The Kislak Center for Special Collections, Rare Books and Manuscripts seeks an enthusiastic processing archivist to work with curators and processing staff to lead a new Penn Libraries initiative to acquire process, and make available the archives assembled by scholars in medieval studies and of professional organizations that advance the field. Situated in the Kislak Center for Rare Books, Manuscripts and Special Collections, the Elizabeth A.R. Brown archivist will be a member of the Schoenberg Institute for Manuscripts Studies (SIMS) team and the Archives and Manuscripts Processing Unit. The archivist will arrange and describe analog, digital, and hybrid archival collections, create EAD finding aids using ArchivesSpace in order to provide access to collections, and will contribute posts to the Kislak Center blogs and other social media. The archivist will work with the Schoenberg Center for Electronic Texts and Imaging (SCETI) to ensure that selected material is digitized according to established best practices so that they are made available to a global community of scholars in a timely fashion.
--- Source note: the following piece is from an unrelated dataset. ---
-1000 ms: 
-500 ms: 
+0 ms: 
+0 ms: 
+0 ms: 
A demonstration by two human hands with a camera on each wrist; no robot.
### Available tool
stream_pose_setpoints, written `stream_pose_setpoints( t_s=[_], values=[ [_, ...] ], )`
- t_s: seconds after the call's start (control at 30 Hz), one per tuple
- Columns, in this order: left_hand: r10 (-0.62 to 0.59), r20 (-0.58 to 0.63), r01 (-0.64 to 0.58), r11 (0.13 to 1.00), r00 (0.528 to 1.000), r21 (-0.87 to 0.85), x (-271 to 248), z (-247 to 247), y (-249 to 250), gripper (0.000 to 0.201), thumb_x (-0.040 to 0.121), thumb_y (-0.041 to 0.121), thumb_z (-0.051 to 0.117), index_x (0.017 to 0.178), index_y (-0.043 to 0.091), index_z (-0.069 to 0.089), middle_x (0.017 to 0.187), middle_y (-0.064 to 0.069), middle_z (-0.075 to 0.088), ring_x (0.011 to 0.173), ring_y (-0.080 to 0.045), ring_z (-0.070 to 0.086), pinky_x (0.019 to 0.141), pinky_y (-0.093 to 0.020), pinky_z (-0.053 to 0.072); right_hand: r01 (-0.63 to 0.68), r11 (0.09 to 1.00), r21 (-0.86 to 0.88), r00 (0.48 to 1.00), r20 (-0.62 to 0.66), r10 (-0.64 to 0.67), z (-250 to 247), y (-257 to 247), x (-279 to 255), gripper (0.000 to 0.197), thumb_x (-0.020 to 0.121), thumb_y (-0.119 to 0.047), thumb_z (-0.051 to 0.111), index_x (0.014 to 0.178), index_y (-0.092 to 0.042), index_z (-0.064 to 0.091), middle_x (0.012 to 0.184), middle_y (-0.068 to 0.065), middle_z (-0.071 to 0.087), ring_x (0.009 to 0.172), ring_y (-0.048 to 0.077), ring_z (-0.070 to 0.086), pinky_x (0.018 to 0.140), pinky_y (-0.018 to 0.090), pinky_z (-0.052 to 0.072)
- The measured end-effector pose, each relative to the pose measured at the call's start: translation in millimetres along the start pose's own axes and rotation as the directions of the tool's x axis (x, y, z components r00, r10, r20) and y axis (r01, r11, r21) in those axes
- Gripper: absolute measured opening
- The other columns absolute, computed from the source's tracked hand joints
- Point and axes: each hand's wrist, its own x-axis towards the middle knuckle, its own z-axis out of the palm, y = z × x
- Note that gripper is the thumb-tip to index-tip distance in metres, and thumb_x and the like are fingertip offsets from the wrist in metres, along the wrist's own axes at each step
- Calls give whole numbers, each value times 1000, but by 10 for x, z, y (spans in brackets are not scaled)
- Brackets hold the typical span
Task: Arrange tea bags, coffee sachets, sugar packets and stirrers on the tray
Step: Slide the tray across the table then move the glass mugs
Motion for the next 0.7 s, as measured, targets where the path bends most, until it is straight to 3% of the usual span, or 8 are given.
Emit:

The processing archivist will work with fellow archivists within the Penn Libraries and across campus to improve workflows, policies and practices in an effort to respond to and anticipate the evolving needs of the archival profession and the Penn Libraries’ vision of responsibly and ethically promoting access to collections.

Job Description

Job Responsibilities

  • Physically process analog and hybrid archival collections of medieval studies scholars and the records of relevant professional organizations; arranging the material and rehousing for permanent archival storage. 
  • Describe collections, creating EAD finding aids, via ArchiveSpace. 
  • Write blog posts & participate in activities or events for the Kislak Center in order to promote collections and raise awareness to Penn faculty and students and the wider research community.
  • Serve on Elizabeth A.R. Brown Medievalist Archive Advisory Committee, which is charged with identifying, assessing, and coordinating the acquisition of new collections in accordance with the Penn Libraries and Kislak Center’s policies and procedures.
  • With the Kislak Center’s Born Digital Archivist and the Digital Preservation Librarian, accession, preserve, process, and make accessible natively digital collections, including electronic drafts of scholarly work, professional email, audiovisual assets, accumulated data sets, and other documentation.
  • Serve as an associate member of the Schoenberg Institute for Manuscript Studies (SIMS) team, contributing archival expertise to a broad range of conversations about the Institute’s programs and collections-based initiatives.
  • Supervise student and temporary staff processing assistants.
  • Perform onsite assessments and preliminary triage on collections in situ, traveling to homes, offices, etc., and attending relevant scholarly gatherings to discuss potential acquisitions.
  • Work with Special Collections Processing Center, University Archives, and Katz Center staff to improve workflows, policies, and best practices and develop methodologies to reduce backlog and/or enhance accessibility; including participation in large-scale agile processing and collections management projects that increase accessibility to distinctive collections.
  • Perform additional duties as assigned.

Required Qualifications

  • Master of Science, MLIS, Master of Arts, and 3 to 5 years of experience or equivalent combination of education and experience is required.
  • A minimum of 3 years’ experience processing analog and digital archival collections.
  • Expert knowledge of DACS, EAD, XML, MARC and ArchivesSpace.
  • Experience using born-digital processing hardware (Forensic Recovery of Evidence Device) and software (Archivematica, Archive-It, BitCurator, and others).
  • Reading knowledge of French and/or Italian and/or Latin and/or Spanish.
  • The ability to work both independently and with others in a collaborative work environment
  • Demonstrated ability to manage time and complete projects efficiently and effectively
  • Fluency with Microsoft Office software, in particular Excel
  • Excellent oral, written, and interpersonal communication skills
  • Willingness to promote collection material through social media and events
  • A commitment to diversity, equity and inclusion

Preferred Qualifications

  • Demonstrated interest in and/or knowledge of medieval studies
  • Knowledge of Alma (Penn’s integrated library system)
  • Experience with agile processing and/or innovative methods for reducing backlog
  • Evidence of high level initiative and self-motivation

Application Requirement

A Cover Letter and Resume/CV are required to be considered for this position. Please upload your Cover Letter where it asks you to upload your Resume/CV; multiple documents are allowed.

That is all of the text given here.